In 2013 I started to hold the question, “what is mine to do in the world?” Sensing that there was something yet to be discovered. At the time I was working at home, raising our two wonderful children and volunteering when anybody said the words “Anne, we need…….” “I think you’d be really good in this position……” “would you be willing to xyz…” I would imagine some of you know what I’m talking about. I felt a nudge and needed to find the space to discover what that was.
I was seeing a therapist at the time who knew of my quest and challenged me to let goof all of the nonessential things that I had volunteered for. NO WAY, I said, who would I be then if I didn’t say yes? I told her that I would think about it and did……for six months. Then one by one, I let things go and it worked.
“What is mine to do?”
During a meditation no too long after, I asked the question “what is mine to do?” and the response was, “do healing work and work with the dying”. And at that moment I knew that was it, clear as the blue sky. Grateful, I went on a journey seeking those who were doing end of life work talking to hospice and social workers, chaplains, nurses, and friends That spring I saw an advertisement that namedFrank Ostaseski as the keynote speaker at the upcoming Minnesota Hospice and Palliative Care Conference and I signed up immediately.

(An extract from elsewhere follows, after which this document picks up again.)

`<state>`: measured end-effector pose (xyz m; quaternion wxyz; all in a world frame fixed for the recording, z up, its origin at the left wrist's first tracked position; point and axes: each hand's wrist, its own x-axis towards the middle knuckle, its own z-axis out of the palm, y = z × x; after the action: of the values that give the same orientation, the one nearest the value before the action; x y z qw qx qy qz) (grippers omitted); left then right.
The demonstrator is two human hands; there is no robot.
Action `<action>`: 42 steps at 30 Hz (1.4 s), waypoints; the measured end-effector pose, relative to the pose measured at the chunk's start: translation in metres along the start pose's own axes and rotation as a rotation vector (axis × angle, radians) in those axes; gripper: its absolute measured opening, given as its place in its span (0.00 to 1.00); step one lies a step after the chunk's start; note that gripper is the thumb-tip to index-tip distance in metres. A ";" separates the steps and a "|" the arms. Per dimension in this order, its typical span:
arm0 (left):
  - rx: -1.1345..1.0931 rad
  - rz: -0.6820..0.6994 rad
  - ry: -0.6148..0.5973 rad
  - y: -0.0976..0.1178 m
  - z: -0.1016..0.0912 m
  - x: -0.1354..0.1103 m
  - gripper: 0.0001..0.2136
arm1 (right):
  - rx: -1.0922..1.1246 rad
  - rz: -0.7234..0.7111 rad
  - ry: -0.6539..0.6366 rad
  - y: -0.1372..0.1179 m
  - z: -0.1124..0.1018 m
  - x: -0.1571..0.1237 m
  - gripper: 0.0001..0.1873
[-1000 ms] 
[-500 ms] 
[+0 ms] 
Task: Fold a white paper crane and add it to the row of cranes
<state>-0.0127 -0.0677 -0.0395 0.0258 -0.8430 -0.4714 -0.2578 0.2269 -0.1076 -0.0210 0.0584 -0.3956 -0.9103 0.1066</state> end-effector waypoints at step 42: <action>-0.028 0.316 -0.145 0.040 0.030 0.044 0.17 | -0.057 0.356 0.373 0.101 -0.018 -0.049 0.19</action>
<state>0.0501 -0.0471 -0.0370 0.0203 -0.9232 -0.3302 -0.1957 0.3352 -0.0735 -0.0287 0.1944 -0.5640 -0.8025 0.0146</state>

Walking into the conference that morning was both excited and scared. I found a place to sit with another woman who I had met going in. Frank came on to the stage and began to talk. Immediately I found myself enrapt with what he was sharing and knew that these five invitations would be the foundation of my work regardless of what direction I would take. Seven years later, I have cultivated my practice and offer our community ceremony, education and companioning. I now know what is mine to do.
“A Homecoming”
Fast forward seven years later I continue to do what is mine to do with more confidence and gratitude than ever. I continue to speak and write publicly, co-found the Minnesota Death Collaborative and continue to further deepen my relationship with death and am always learning from my clients, colleges and friend. in 2018 Frank returned to the MHPCC in 2019 to speak. Looking around I greeted friends, colleges,and teachers who I have met over the years. It was a homecoming of sorts and one that I continue to return to.